Last Wednesday, Andrew’s Grandma Snow died very unexpectedly. She spent the day doing family history work and talking to her daughter. As she was preparing to leave for a temple recommend interview, she began feeling sick and had a hard time breathing. She passed out, briefly regained consciousness, and passed out again. She was taken to the hospital in an ambulance but never recovered, dying less than an hour after not feeling well.
I met Grandma Snow about a year and a half ago. It was at one of the monthly family dinners and I felt welcomed into the family from my first moments with her. She was always interested in what Andrew and I were doing, asking specific questions about school and our life. She loved to joke and be surrounded by her family. She wrote her personal autobiography called I Remember which proved to be a wonderful guidebook to the Snow family and to life. Just hours before she died I was talking to my mom about a principle she taught me about moving. When she was newly married, she and Grandpa Snow moved around a bit. She said that moving was like checking a good book out of the library – you read it, enjoy it, and return it for yet another good read. That perspective as done wonders for my current outlook on life in so many ways, not just moving.
Grandma Snow’s death came as a shock to the entire family, but we quickly began to feel and see of the miracles of love that surrounded this tragic event. First is the knowledge that we are sealed together as a family and will see Grandma Snow again. Her death is not the end of our relationship with her. Before she died, one daughter was prompted to go and spend the day with her on Tuesday. Another called her just hours before she died. And after her death, some children and grandchildren felt her comforting presence. We didn’t know Grandma Snow was going to die, but the Lord did, and provided beautiful memories.

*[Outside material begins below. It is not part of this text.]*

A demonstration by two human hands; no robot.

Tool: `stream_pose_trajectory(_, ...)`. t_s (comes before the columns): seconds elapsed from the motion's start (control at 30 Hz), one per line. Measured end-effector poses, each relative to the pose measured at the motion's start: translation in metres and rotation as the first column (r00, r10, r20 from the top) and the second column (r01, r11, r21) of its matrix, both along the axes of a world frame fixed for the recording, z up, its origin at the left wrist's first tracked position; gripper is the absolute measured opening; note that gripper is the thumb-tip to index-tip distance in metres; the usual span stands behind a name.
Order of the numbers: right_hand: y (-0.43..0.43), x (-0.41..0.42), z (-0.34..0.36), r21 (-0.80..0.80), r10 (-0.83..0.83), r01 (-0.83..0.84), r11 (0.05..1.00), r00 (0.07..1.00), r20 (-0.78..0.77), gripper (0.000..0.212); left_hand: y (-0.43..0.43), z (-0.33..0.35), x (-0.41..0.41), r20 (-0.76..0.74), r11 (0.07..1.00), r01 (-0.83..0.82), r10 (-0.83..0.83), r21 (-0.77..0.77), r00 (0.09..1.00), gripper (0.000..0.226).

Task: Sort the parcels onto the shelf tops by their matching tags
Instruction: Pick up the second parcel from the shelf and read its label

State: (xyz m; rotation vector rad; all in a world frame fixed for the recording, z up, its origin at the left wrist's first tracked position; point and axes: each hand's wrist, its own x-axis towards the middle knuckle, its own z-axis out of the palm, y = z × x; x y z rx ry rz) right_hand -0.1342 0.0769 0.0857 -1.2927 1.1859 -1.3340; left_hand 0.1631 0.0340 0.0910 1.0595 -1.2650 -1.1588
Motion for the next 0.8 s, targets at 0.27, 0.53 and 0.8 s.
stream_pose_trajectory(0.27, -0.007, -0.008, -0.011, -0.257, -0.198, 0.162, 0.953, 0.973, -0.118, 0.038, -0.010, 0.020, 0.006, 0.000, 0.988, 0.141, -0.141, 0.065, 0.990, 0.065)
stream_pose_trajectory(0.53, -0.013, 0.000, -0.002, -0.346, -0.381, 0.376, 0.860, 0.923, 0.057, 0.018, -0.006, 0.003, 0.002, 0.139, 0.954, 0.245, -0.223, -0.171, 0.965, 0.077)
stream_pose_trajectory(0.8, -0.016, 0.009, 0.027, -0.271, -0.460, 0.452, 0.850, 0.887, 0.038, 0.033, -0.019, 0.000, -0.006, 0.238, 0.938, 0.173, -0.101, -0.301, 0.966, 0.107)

Another miracle is that all of her descendants, minus the three young men on missions, were all able to make it to Provo, UT to be at her funeral. This means 6 children and their spouses, 30 grandchildren and 6 spouses (and 2 wonderful girlfriends), and 4 great-grandchildren. To be together as a family was a great strength and joy, as well as absolutely amazing with all the flying and driving that occurred this weekend to get here. Grandma Snow loved family reunions and made sure they happened every year. A comment was made at her funeral yesterday that she would be happy that the best attended family reunion happened on such short notice to be at her funeral. The grandchildren and great-grandchildren sang at her funeral and it was such a powerful experience to be part of that musical number.
I am so grateful that I had the opportunity to know her in this life and look forward to seeing her once again.